Christine Emmer, Michael Bosnjak, Jutta Mata
The association between weight stigma and mental health: a meta-analysis

Obesity Reviews, 2020: 21, issue 1, (e-only: e12935)
ISSN: 1467-789X (online)

In recent years, there has been considerable research on the relation between weight stigma and mental health, but no quantitative synthesis of the empirical evidence is available to date. This meta‐analysis (105 studies, 59 172 participants, and 497 effect sizes) fills this gap by quantifying the association between weight stigma and mental health. Age, gender, and factors presumed to exert a protective role (i.e., adaptive coping strategies and perceived social support) were tested as potential moderators.
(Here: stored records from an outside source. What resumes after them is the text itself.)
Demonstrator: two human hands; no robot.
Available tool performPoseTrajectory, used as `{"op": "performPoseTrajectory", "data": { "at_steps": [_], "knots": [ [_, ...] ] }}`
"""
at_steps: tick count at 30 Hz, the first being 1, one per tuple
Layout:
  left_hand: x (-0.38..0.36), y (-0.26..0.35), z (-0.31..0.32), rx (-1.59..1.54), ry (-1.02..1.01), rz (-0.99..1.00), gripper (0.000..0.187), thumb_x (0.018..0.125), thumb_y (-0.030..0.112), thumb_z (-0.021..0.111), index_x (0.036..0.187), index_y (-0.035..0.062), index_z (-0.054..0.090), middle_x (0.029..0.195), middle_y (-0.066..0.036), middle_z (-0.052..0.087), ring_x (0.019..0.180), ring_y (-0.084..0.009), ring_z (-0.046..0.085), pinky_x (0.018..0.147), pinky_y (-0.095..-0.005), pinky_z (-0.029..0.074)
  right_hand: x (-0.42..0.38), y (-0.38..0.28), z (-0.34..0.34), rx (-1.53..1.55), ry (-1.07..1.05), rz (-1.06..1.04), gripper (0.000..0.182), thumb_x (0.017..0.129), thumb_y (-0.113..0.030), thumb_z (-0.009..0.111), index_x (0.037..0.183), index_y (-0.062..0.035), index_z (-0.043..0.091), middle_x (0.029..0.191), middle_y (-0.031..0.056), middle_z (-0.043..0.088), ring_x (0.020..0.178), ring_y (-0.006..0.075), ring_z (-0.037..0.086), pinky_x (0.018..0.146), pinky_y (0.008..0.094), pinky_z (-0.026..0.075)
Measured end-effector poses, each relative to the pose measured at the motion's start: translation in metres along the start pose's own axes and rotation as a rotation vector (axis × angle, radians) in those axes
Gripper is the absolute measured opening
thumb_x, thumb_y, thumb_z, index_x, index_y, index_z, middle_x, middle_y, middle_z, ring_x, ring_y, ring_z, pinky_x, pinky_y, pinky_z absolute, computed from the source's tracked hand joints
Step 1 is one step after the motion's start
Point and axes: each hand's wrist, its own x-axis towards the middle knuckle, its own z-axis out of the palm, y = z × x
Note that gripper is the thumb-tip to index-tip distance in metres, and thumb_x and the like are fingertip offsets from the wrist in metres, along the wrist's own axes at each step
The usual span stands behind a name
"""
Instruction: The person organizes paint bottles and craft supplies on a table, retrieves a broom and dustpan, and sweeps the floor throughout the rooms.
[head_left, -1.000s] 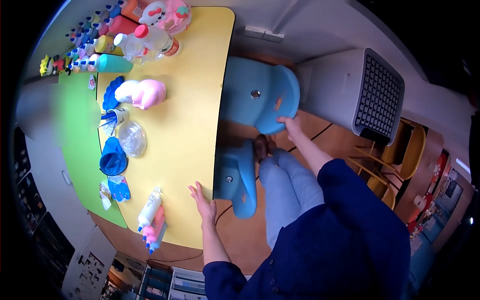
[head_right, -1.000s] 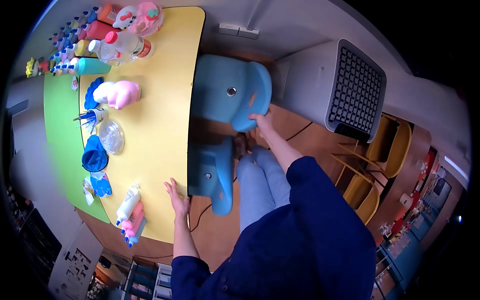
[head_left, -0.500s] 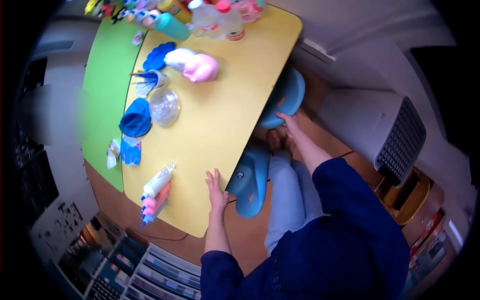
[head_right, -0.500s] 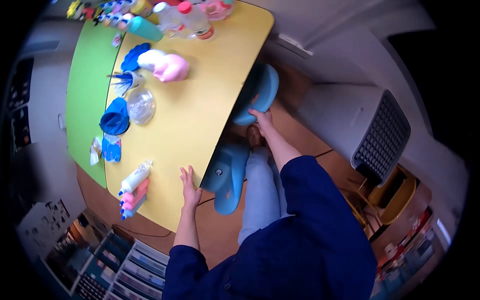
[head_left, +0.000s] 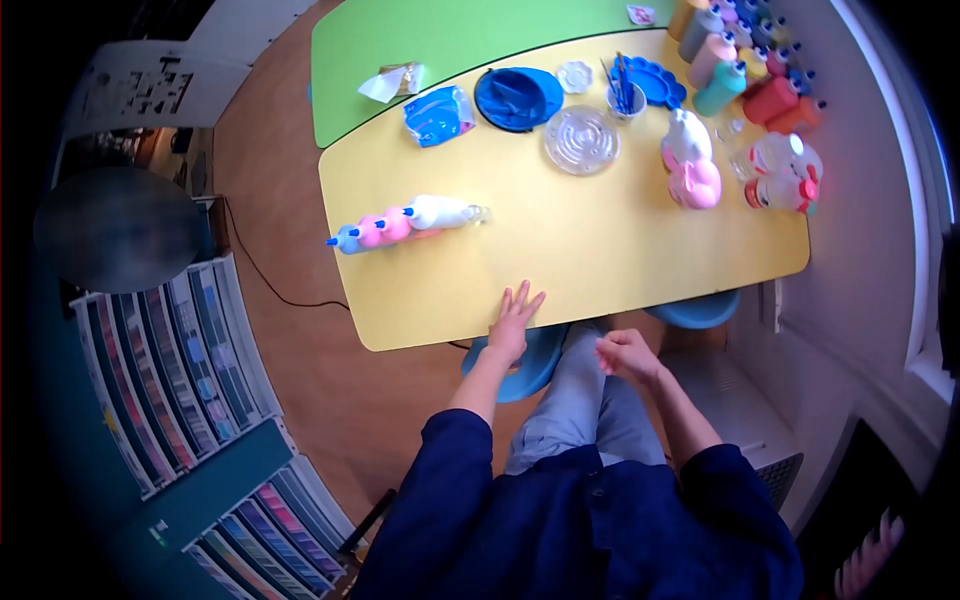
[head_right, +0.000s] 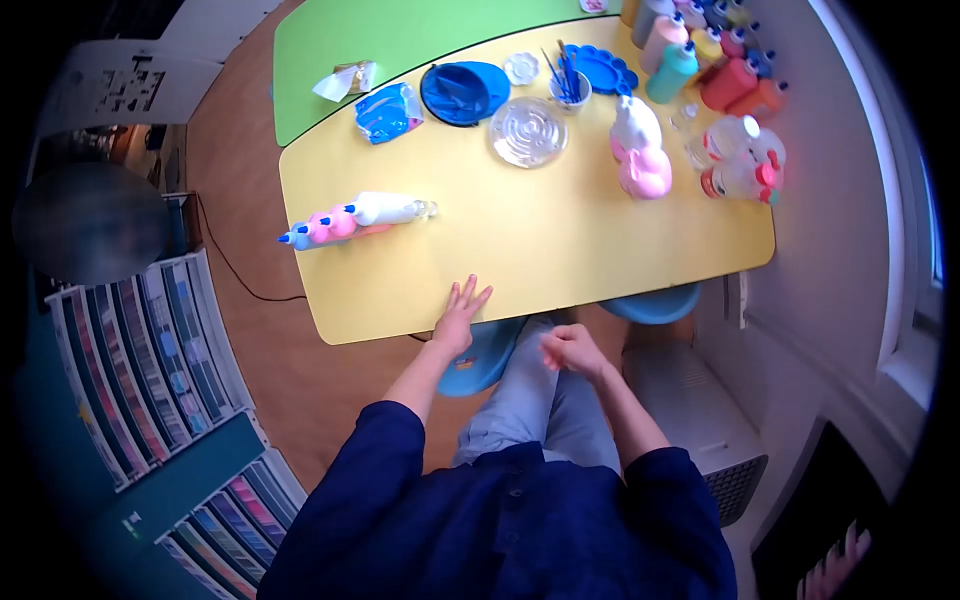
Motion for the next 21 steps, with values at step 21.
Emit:
{"op": "performPoseTrajectory", "data": {
  "at_steps": [21],
  "knots": [
    [0.004, -0.002, -0.007, -0.006, -0.105, -0.022, 0.075, 0.071, -0.005, 0.055, 0.139, 0.019, 0.037, 0.152, -0.005, 0.017, 0.141, -0.0364, 0.006, 0.093, -0.0732, 0.029, 0.182, -0.267, 0.188, -1.221, 0.226, -1.035, 0.044, 0.058, -0.016, 0.071, 0.094, -0.0063, 0.048, 0.092, 0.0095, 0.054, 0.091, 0.0264, 0.054, 0.071, 0.0373, 0.046]
  ]
}}
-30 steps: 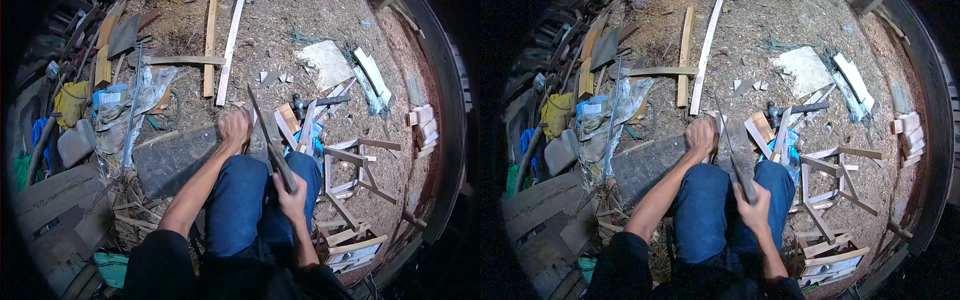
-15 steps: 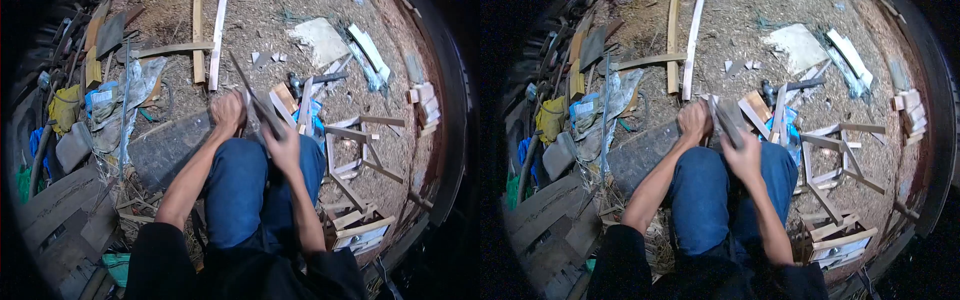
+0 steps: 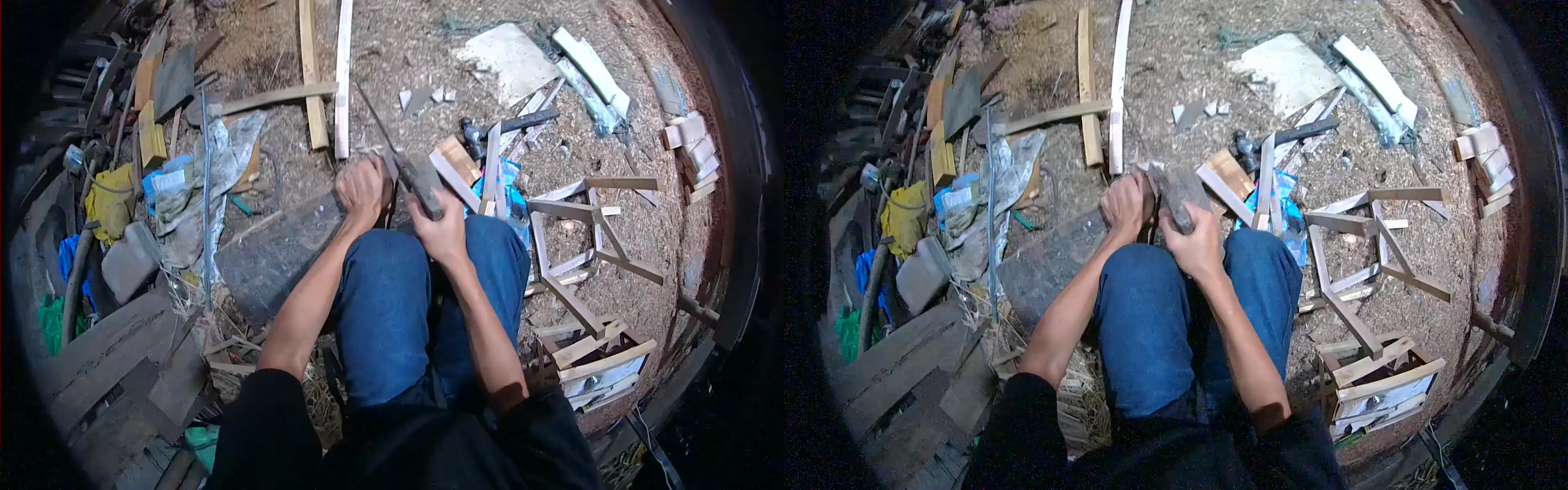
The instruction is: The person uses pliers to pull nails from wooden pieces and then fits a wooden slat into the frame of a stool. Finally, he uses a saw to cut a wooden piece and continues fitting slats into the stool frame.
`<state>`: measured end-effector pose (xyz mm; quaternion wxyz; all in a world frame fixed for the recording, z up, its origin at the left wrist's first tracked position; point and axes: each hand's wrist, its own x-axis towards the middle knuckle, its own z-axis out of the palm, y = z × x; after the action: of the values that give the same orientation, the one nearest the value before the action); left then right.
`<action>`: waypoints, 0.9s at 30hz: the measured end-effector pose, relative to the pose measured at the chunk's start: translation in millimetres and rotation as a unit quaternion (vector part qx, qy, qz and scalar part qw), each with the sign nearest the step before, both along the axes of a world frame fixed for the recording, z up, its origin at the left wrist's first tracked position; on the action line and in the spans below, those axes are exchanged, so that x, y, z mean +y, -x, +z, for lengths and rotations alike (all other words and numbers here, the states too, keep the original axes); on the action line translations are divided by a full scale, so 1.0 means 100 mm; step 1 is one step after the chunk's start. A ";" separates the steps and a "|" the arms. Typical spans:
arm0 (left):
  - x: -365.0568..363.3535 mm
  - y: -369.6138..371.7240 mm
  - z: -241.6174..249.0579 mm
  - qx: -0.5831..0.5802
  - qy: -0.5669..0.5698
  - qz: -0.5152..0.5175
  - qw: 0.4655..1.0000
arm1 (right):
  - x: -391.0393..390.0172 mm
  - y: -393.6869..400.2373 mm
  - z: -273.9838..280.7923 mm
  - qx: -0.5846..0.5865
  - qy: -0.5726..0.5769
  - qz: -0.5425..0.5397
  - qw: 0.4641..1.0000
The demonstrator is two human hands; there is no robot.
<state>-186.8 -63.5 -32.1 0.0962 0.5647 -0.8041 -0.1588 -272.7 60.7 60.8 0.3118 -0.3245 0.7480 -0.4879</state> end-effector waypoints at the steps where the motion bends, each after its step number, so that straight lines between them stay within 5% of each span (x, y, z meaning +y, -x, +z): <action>1: -0.02 0.07 0.08 0.011 0.003 0.012 1.000 | -0.02 0.04 -0.02 0.006 0.024 -0.001 1.000; 21: -0.05 0.07 0.10 -0.024 0.012 -0.022 0.999 | 0.09 -0.02 -0.19 -0.058 0.044 0.018 0.997; 27: 0.02 0.08 -0.12 -0.061 0.092 0.066 0.992 | 0.05 -0.09 -0.11 -0.096 0.053 -0.025 0.994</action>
<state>-195.0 -61.2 -44.2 0.1087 0.6140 -0.7806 -0.0426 -263.5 66.1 50.2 0.3525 -0.2733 0.6956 -0.5632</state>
The three‐level meta‐analytic model estimated under a random effects assumption revealed a medium to large negative association between weight stigma and mental health (r = −0.35). The overall association remained significant when controlling for publication year, education, and body weight. There was substantial heterogeneity in effect sizes between studies (I2 = 43%) and within studies (I2 = 56%). Surprisingly, all moderator hypotheses had to be rejected. Body weight was a significant moderator, indicating a stronger association between weight stigma and diminished mental health with increasing body mass index. Future research might focus on explaining the heterogeneity of findings and on testing causality as well as potential underlying mechanisms.